前回のコラム、「怒りの対処術を学ぼう イラッときたらこれ!」は、怒りのピーク時に反射的に行動してはいけないという内容でした。
怒りのピークの6秒間は、言い返したり、し返したりせず、やり過ごします。
やり過ごす方法として、手のひらにカッとなったことを書く、怒りの温度をはかることを紹介しました。

◆6秒たっても怒りは消えない?

この「6秒待つ」に関して、受講者の方にときどき言われるのが「6秒待ってみましたが、怒りは消えなかったです」「6秒たってもイライラが続きました」ということです。

そうなのです。6秒たっても、怒りは消えません。
この6秒は、怒りが消え去るまでの時間ではなく、最悪の事態を防ぐための時間です。
カッとなって、ひどいことを言ってしまった、相手を殴ってしまった、物を壊してしまったなど、後悔する事態を防ぎ、よりよい対応ができるまでの時間なのです。

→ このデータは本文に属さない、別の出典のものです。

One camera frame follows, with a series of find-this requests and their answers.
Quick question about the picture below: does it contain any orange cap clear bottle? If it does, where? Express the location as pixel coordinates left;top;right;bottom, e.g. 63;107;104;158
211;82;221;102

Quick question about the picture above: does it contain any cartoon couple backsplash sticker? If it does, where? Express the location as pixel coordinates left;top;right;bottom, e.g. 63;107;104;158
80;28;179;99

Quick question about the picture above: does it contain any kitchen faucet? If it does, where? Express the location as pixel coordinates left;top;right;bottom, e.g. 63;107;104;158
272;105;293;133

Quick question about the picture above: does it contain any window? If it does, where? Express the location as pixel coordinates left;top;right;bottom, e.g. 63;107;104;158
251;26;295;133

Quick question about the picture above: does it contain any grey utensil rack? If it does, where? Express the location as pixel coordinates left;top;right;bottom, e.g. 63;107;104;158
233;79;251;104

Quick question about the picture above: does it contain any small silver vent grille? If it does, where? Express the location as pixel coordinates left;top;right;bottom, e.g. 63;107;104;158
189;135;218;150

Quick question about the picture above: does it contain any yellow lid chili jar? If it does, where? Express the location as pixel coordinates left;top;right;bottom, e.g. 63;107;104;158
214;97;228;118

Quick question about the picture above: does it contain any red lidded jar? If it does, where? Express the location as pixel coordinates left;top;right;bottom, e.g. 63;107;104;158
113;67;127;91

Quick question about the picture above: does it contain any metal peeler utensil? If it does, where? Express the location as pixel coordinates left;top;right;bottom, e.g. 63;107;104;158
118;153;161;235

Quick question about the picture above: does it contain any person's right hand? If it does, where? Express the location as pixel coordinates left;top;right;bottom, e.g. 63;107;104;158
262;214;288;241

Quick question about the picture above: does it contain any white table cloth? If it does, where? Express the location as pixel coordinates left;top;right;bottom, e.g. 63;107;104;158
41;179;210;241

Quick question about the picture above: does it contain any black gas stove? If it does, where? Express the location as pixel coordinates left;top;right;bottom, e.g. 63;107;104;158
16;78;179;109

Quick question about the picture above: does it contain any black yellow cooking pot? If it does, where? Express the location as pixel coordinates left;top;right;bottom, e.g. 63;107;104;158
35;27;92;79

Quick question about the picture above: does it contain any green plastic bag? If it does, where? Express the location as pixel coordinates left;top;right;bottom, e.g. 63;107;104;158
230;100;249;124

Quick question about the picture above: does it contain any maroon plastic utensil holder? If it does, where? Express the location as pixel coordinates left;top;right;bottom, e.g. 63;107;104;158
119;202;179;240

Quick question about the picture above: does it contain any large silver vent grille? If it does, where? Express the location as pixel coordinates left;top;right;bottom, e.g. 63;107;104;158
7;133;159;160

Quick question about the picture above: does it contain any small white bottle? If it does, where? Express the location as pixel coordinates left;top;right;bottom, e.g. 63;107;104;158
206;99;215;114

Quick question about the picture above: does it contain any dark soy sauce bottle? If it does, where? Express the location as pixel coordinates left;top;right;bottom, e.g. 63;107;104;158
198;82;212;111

6秒待つためには、基本的には、前回紹介した、手のひらにカッとなったことを書くことと、怒りの温度をはかることがしっかりできるようになればよいのですが、今回は、別の方法も紹介しますので、ご自身のやりやすいものを選んでみてください。

◆気分が落ち着く言葉を唱える

カッとなったとき、その言葉を心のなかで唱えることで、気分を落ち着かせ、客観的になるという方法があります。
たとえば「たいしたことはない」「すぐに終わる」「大丈夫」などの言葉を唱えます。

これは「コーピングマントラ(Coping Mantra)」という方法で、コーピングは「困難なことにうまく対処する、処理する」、マントラは「呪文、繰り返し言う言葉」という意味です。

私がよく使う言葉を紹介します。
怒りの対象が身近な相手の場合、この人がこのような言動をとるのは「いつものこと。想定範囲内」。
怒りの対象が人の場合、この相手のために腹を立てるのは「時間の無駄」。
調子の悪いPC、ネット回線、なかなか変わらない信号機、来ないエレベーターなどに「怒っても仕方がない。解決策を考えよう」などです。

◆元気になる言葉を唱える

「コーピングマントラ」は、自分の気持ちを落ち着かせる言葉ですが、自分を元気づけたり、気持ちをポジティブにする、プラス思考の言葉を唱える方法もあります。
たとえば、「成長できるチャンス」「これからきっとよくなる」などの言葉です。

これは「ポジティブセルフトーク」という方法で、文字通り、ポジティブな言葉を自分に言います。

◆天使が自分に言ってくれる

「コーピングマントラ」「ポジティブセルフトーク」は、自分が自分に向けて言う言葉ですが、自分ではなく天使、守護霊が自分に向けて言うと見なす方法もあります。

「ガーディアンエンジェル(guardian angel )」という方法で、守護天使、守ってくれる天使という意味です。

言葉は、自分を勇気づける言葉、安心させる言葉など、「コーピングマントラ」「ポジティブセルフトーク」の言葉と同じでよいのですが、守ってくれる存在をイメージすることで、心強さを感じたり、第三者の目線で考えることができます。

自分にピンとくる方法で、ピンと来る言葉を考え、試してみてください。